_Problem to work on_. Your output should consist of the data, copied exactly.

_Data block_.
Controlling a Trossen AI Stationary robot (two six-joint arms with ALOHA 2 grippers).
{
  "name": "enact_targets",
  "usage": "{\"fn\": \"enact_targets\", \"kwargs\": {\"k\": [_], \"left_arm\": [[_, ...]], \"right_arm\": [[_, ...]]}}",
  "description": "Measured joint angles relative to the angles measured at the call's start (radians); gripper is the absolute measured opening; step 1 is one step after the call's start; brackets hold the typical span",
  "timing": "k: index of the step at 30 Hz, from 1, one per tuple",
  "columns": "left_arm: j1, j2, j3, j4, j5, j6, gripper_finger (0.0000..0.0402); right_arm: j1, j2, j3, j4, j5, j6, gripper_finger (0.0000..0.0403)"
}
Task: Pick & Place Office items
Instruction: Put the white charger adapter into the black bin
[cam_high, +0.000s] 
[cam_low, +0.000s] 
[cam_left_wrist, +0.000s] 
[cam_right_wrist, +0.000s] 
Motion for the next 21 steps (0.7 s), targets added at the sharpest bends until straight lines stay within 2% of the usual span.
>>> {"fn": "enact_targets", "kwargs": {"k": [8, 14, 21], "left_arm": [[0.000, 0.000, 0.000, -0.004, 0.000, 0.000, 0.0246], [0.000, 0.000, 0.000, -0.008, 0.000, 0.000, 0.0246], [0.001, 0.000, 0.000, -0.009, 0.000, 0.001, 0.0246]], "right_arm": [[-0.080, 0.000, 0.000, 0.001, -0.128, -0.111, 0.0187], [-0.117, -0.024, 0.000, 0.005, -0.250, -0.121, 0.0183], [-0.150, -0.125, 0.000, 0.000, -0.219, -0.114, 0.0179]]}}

_Written response_.
Controlling a Trossen AI Stationary robot (two six-joint arms with ALOHA 2 grippers).
{
  "name": "enact_targets",
  "usage": "{\"fn\": \"enact_targets\", \"kwargs\": {\"k\": [_], \"left_arm\": [[_, ...]], \"right_arm\": [[_, ...]]}}",
  "description": "Measured joint angles relative to the angles measured at the call's start (radians); gripper is the absolute measured opening; step 1 is one step after the call's start; brackets hold the typical span",
  "timing": "k: index of the step at 30 Hz, from 1, one per tuple",
  "columns": "left_arm: j1, j2, j3, j4, j5, j6, gripper_finger (0.0000..0.0402); right_arm: j1, j2, j3, j4, j5, j6, gripper_finger (0.0000..0.0403)"
}
Task: Pick & Place Office items
Instruction: Put the white charger adapter into the black bin
[cam_high, +0.000s] 
[cam_low, +0.000s] 
[cam_left_wrist, +0.000s] 
[cam_right_wrist, +0.000s] 
Motion for the next 21 steps (0.7 s), targets added at the sharpest bends until straight lines stay within 2% of the usual span.
>>> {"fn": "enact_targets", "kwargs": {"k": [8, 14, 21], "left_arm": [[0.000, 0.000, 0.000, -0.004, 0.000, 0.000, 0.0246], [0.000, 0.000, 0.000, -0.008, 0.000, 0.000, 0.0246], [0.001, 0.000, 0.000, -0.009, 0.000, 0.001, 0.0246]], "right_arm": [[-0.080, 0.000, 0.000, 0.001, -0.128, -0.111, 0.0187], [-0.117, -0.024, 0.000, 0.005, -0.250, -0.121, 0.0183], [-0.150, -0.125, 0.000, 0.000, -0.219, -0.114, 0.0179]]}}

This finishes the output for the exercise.